The word "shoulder" occurs in some of the lines below; copy each of those lines.

######

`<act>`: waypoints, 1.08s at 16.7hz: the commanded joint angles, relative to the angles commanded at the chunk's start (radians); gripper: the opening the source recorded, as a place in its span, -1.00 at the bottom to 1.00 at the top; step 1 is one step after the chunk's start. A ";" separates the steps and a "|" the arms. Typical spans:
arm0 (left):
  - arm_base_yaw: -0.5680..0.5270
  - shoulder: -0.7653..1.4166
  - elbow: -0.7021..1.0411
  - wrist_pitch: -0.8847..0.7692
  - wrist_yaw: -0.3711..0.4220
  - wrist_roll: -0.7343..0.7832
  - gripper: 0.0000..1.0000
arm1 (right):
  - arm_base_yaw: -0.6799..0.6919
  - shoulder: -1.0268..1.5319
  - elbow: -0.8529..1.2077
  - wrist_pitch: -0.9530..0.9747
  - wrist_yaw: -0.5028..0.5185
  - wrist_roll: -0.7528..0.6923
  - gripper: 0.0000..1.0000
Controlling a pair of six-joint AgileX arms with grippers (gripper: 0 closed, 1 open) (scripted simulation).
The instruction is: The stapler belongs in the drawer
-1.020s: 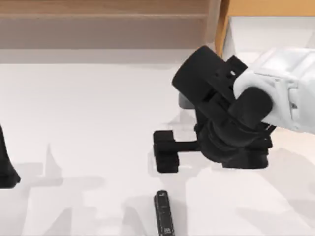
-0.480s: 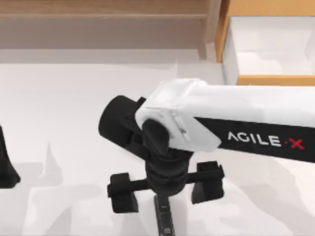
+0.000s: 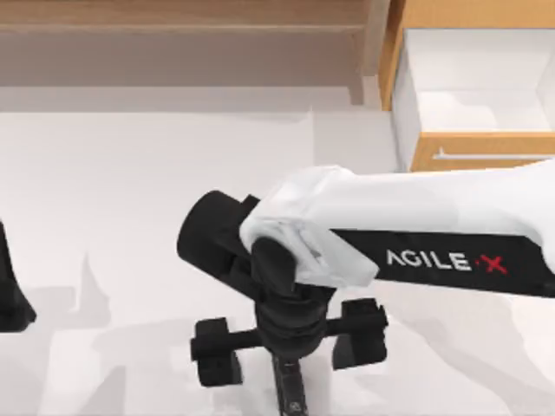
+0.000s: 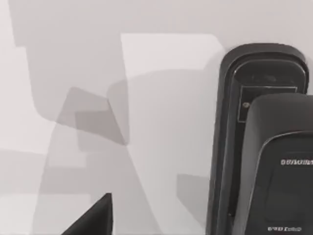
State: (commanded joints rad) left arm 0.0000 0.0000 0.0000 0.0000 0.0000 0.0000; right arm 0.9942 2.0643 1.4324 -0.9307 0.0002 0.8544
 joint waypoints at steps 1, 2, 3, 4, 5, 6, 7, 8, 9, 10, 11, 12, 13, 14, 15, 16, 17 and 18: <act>0.000 0.000 0.000 0.000 0.000 0.000 1.00 | 0.001 0.012 -0.018 0.031 0.000 0.001 1.00; 0.000 0.000 0.000 0.000 0.000 0.000 1.00 | 0.001 0.022 -0.031 0.051 0.000 0.002 1.00; 0.000 0.000 0.000 0.000 0.000 0.000 1.00 | 0.002 0.029 -0.038 0.061 0.000 0.003 1.00; 0.000 0.000 0.000 0.000 0.000 0.000 1.00 | 0.002 0.030 -0.039 0.062 0.000 0.003 1.00; 0.000 0.000 0.000 0.000 0.000 0.000 1.00 | 0.002 0.030 -0.039 0.062 0.000 0.003 1.00; 0.000 0.000 0.000 0.000 0.000 0.000 1.00 | 0.002 0.030 -0.039 0.062 0.000 0.003 1.00; 0.000 0.000 0.000 0.000 0.000 0.000 1.00 | 0.002 0.030 -0.039 0.062 0.000 0.003 0.85; 0.000 0.000 0.000 0.000 0.000 0.000 1.00 | 0.002 0.030 -0.039 0.062 0.000 0.003 0.70; 0.000 0.000 0.000 0.000 0.000 0.000 1.00 | 0.002 0.030 -0.039 0.062 0.000 0.003 0.55; 0.000 0.000 0.000 0.000 0.000 0.000 1.00 | 0.002 0.030 -0.039 0.062 0.000 0.003 0.40; 0.000 0.000 0.000 0.000 0.000 0.000 1.00 | 0.002 0.030 -0.039 0.062 0.000 0.003 0.25; 0.000 0.000 0.000 0.000 0.000 0.000 1.00 | 0.002 0.030 -0.039 0.062 0.000 0.003 0.10; 0.000 0.000 0.000 0.000 0.000 0.000 1.00 | 0.002 0.030 -0.039 0.062 0.000 0.003 -0.06; 0.000 0.000 0.000 0.000 0.000 0.000 1.00 | 0.002 0.030 -0.039 0.062 0.000 0.003 -0.21; 0.000 0.000 0.000 0.000 0.000 0.000 1.00 | 0.002 0.030 -0.039 0.062 0.000 0.003 -0.36; 0.000 0.000 0.000 0.000 0.000 0.000 1.00 | 0.002 0.030 -0.039 0.062 0.000 0.003 -0.51; 0.000 0.000 0.000 0.000 0.000 0.000 1.00 | 0.002 0.030 -0.039 0.062 0.000 0.003 -0.66; 0.000 0.000 0.000 0.000 0.000 0.000 1.00 | 0.002 0.030 -0.039 0.062 0.000 0.003 -0.81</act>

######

- Answer for this exercise
  - shoulder: -0.7653..1.4166
  - shoulder: -1.0268..1.5319

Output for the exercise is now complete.